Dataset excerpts

━━━━━━━━━━━━━━━━━━━━━━━━━━━━━━

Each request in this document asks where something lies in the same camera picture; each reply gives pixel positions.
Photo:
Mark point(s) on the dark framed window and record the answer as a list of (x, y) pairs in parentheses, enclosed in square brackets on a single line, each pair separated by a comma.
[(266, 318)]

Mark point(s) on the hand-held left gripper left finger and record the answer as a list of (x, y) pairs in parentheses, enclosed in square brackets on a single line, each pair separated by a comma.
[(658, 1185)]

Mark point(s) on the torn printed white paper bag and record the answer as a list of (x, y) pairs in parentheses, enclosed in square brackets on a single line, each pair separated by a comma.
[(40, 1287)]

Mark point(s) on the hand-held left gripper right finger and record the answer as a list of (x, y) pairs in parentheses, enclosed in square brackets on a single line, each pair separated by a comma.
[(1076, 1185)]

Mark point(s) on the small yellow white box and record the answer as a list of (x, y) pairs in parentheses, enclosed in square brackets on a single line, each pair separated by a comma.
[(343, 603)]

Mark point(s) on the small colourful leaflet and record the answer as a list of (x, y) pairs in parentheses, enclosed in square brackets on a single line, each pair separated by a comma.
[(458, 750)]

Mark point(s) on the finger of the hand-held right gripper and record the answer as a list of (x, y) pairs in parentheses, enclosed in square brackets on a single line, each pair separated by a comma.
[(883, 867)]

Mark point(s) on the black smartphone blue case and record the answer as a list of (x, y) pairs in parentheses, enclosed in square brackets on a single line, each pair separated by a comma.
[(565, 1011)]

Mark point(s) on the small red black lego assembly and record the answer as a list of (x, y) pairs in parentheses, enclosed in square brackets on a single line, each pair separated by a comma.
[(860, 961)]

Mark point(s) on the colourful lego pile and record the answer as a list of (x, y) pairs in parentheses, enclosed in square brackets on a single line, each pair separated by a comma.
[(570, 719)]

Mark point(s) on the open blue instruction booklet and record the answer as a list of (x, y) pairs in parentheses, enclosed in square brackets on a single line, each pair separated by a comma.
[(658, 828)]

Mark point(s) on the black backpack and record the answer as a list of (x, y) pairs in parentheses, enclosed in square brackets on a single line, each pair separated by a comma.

━━━━━━━━━━━━━━━━━━━━━━━━━━━━━━

Beginning with the line that has "Mark point(s) on the black smartphone", set down each line through the last one above, exactly, and nothing else.

COMPLETED EXERCISE:
Mark point(s) on the black smartphone blue case and record the answer as a list of (x, y) pairs in parentheses, enclosed in square brackets on a single line, each pair separated by a comma.
[(565, 1011)]

Mark point(s) on the small red black lego assembly and record the answer as a list of (x, y) pairs in parentheses, enclosed in square brackets on a single line, each pair separated by a comma.
[(860, 961)]

Mark point(s) on the colourful lego pile and record the answer as a list of (x, y) pairs in parentheses, enclosed in square brackets on a single line, each pair separated by a comma.
[(570, 719)]

Mark point(s) on the open blue instruction booklet and record the answer as a list of (x, y) pairs in parentheses, enclosed in square brackets on a single line, each pair separated by a comma.
[(658, 828)]

Mark point(s) on the black backpack and record the answer as a list of (x, y) pairs in parentheses, enclosed in square brackets on a single line, each pair separated by a comma.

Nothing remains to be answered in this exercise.